=== GOAL OF THE EXERCISE ===
Copy each line from the listing below where the word "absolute" shows up.

=== DATA EXTRACT ===
Segment Open
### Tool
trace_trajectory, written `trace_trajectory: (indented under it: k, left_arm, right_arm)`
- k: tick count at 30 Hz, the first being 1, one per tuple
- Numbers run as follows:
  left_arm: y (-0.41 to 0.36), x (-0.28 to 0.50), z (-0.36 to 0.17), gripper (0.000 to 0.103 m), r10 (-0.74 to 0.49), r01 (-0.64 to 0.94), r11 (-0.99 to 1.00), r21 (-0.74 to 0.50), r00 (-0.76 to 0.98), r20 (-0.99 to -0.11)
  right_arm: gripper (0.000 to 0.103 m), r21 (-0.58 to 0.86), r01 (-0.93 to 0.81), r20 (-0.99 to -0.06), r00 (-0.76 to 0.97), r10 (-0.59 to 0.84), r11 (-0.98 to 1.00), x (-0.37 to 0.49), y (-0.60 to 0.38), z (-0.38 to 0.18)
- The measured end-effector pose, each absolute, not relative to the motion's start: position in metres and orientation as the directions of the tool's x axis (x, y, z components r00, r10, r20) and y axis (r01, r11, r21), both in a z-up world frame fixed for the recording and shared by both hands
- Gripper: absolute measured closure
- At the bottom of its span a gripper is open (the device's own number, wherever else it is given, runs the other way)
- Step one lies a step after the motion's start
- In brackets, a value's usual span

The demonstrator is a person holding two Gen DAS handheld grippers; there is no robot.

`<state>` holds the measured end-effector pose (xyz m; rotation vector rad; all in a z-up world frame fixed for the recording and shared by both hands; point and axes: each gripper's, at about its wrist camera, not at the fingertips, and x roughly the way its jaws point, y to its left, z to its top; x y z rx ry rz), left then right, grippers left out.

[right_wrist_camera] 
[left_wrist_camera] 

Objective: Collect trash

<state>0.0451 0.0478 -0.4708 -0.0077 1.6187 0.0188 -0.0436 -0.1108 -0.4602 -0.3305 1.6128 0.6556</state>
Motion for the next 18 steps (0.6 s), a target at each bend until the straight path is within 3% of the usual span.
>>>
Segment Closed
=== FINAL ANSWER ===
- The measured end-effector pose, each absolute, not relative to the motion's start: position in metres and orientation as the directions of the tool's x axis (x, y, z components r00, r10, r20) and y axis (r01, r11, r21), both in a z-up world frame fixed for the recording and shared by both hands
- Gripper: absolute measured closure

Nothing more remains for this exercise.